In patients with contraindications to oral anticoagulants, a left atrial appendage occluder (LAAO) is often implanted to prevent blood flow entering in the LAA. But this strategy is not without problems and often the success of the device depends on the clinician’s experience. Implementation can even lead to blood clots outside the device, eventually leading to stroke if not treated.
The aim of a study, published in March in Frontiers in Physiology, was to develop tools based on biophysical models and interactive interfaces to optimize LAAO device therapies. The study was led by Òscar Camara, a researcher with the Physense Research Group, which is a part of the BCN MedTech Unit at the UPF Department of Information and Communication Technologies (DTIC). “A study that summarizes the good work of our research team over the past three years and is part of the bachelor’s degree final project in Biomedical Engineering by Ainhoa M. Aguado, first author of the study,” explains Camara.

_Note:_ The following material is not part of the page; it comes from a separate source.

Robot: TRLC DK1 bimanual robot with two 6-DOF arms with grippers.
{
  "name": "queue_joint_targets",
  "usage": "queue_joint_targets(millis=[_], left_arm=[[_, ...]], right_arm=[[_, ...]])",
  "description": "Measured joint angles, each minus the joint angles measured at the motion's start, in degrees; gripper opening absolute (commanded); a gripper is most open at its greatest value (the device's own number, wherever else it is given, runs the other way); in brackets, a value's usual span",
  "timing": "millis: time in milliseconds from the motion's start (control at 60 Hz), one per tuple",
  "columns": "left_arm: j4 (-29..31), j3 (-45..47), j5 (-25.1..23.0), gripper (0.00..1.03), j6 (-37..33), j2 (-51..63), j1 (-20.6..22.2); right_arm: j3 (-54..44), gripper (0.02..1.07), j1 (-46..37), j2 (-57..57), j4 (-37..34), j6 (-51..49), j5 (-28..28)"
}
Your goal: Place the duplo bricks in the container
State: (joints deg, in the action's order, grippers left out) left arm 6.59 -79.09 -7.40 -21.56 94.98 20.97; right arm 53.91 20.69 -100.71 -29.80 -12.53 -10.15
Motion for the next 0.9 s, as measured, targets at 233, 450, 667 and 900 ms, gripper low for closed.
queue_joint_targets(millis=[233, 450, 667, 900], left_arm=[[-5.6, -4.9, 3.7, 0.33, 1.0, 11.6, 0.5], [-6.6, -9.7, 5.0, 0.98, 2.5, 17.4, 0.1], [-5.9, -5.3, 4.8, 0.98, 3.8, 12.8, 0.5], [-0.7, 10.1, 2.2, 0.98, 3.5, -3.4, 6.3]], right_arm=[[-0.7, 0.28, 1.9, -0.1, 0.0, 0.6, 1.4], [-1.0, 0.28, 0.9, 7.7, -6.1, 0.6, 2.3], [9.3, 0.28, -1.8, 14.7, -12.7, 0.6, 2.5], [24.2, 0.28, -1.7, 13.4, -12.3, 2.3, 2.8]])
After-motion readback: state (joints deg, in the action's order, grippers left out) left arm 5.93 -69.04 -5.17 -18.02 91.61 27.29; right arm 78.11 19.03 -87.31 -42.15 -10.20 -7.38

VIDAA, a web-based 3-D interactive virtual implantation platform
To obtain the most appropriate LAAO configurations for a given patient-specific LAA morphology, the researchers created a web-based 3-D interactive virtual implantation platform called VIDAA. Then, based on the features of the shape of the patient’s appendage, the researchers calculated the most promising LAAO device.
Using the geometric and anatomic data of the patient’s left atrial appendage, together with the most suitable ad hoc device, volumetric meshes were built to run computational fluid dynamics simulations. Thus the researchers were able to assess estimated blood flow patterns after device implantation.